In all the rest, teachers and management have been able to reach agreement without a strike, and experience has shown that a strike is the last resort. In South Burlington, negotiations started last November, the contract expired on June 30, and yet the teachers went back to school and worked without a contract until last week. In Bennington and Rutland Southwest the teachers worked for 500 days without a contract to try to avoid a strike.
So why do teachers need the right to strike? It's pretty simple, really: without the ability to strike management has no incentive to negotiate in good faith.
At
Appalachian Voices,
Sarah Kellogg writes—
North Carolinians speak out against fracking: Are elected officials listening?

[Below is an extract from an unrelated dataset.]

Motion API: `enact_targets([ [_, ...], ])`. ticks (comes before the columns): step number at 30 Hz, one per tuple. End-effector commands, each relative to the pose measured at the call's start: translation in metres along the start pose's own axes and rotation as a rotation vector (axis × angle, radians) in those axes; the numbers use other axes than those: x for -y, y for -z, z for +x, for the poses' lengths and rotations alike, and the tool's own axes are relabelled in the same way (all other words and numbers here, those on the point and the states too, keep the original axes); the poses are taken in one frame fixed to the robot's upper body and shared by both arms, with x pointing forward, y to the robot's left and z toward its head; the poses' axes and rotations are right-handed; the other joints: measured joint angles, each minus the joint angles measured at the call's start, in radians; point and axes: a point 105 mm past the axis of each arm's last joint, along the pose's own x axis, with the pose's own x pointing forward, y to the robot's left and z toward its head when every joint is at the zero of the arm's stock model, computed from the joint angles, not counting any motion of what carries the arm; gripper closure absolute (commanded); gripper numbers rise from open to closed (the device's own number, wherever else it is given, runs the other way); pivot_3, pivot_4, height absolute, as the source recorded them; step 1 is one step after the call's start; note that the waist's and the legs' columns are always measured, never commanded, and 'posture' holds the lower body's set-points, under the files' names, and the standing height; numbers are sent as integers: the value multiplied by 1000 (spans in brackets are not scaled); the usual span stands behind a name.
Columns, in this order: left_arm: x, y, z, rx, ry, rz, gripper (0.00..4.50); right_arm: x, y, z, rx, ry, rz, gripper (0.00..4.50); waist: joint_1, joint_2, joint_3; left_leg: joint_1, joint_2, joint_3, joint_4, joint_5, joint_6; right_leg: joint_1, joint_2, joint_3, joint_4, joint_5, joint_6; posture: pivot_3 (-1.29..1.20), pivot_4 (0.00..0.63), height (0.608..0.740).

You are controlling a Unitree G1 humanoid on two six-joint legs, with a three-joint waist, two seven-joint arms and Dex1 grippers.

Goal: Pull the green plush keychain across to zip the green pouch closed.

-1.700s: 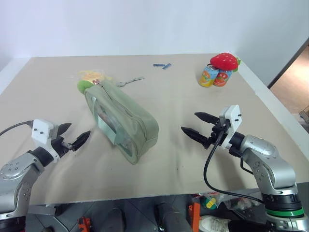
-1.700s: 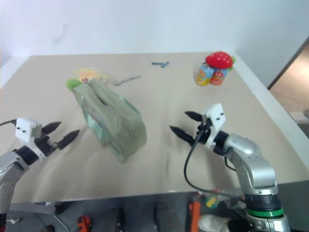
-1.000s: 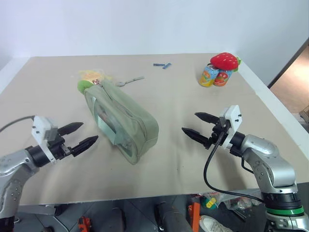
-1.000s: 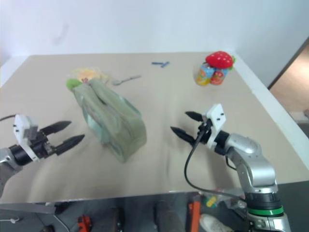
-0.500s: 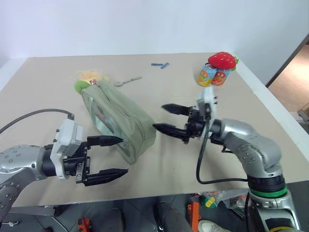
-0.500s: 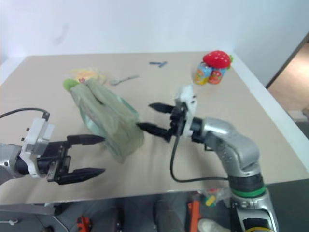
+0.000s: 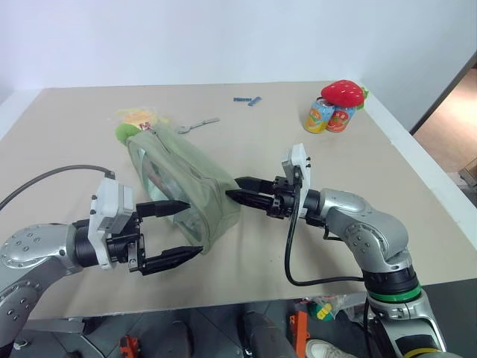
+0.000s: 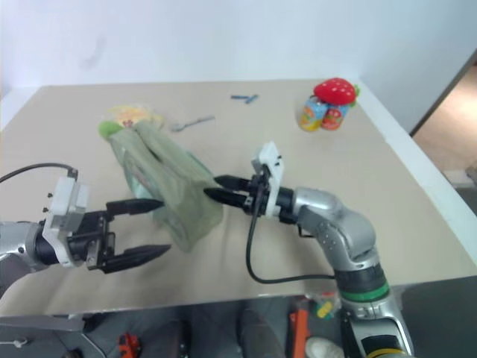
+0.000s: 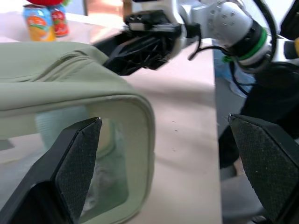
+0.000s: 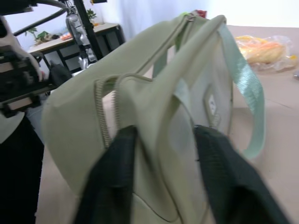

More than two dozen environmental and social justice groups came together recently to hand deliver 59,500 petition signatures to North Carolina Governor Pat McCrory, calling on him and other elected officials to reinstate the ban on hydraulic fracturing and horizontal drilling for natural gas in the state.
Groups of the Frack Free N.C. Alliance, which include environmental organizations, environmental justice groups and grassroots organizations, have been working diligently all across the state to educate citizens about the potential impacts of fracking and encourage them to get involved. The nearly 60,000 petition signatures are a testament to the strong opposition to fracking throughout North Carolina. [...]
Governor McCrory has yet to acknowledge the concerns of the 59,500 signees on the petition, though it is clear that opposition to fracking across North Carolina has grown as more citizens learn about the risks associated with the practice.
In August and September, 1,800 North Carolinians attended Mining and Energy Commission hearings on the proposed rules to regulate fracking. The overwhelming majority of commenters opposed fracking. The MEC reports that they received between 100,000-200,000 additional written comments addressing the rules and that the majority suggested the rules be strengthened. According to Commissioner Jim Womack, about half the comments were statements opposing fracking. Womack told reporters that those “didn’t really count.” Clearly, thousands of North Carolinians oppose fracking, the question is, are our elected officials listening to us?
At
Calitics,
Brian Leubitz writes—
The Fate of the Senate Supermajority?
The media thrives on big statements, but shades of gray are everywhere. And that is true for the Senate elections here in California. So, with that, here is a "big statement" quote from former FPPC chair (and SoS candidate) Dan Schnur:
"If Republicans can win both of those seats, it will be seen as their first step back toward political relevance in California," said Dan Schnur, director of the Jesse M. Unruh Institute of Politics at USC. "But if Democrats get the supermajority back, it's difficult to see California becoming a two-party state again any time in the near future." (LA Times)
To be clear, these two races are very worthy of attention. They are getting very expensive, as both sides look to grab an advantage. And, in terms of the supermajority, this is where the ballgame will be decided. But, is the supermajority really that important? Are there a lot of supermajority measures that will get taken up next year? It seems unlikely, and with the budget only requiring a majority, taxes are the only instance where you would really need it.
And if the GOP can pull off a win in one or two of these districts, does that really mean they are on the road back? Yes a lot of money will be spent in those two districts, but there is little to draw casual voters to these elections. The Presidency isn't up this year, and the governor's race is a snoozer. Will a GOP win say anything about the future, or will it say more about the electorate of the past?
If the Republicans aren't able to win at least one, it would certainly present a dark picture for the future.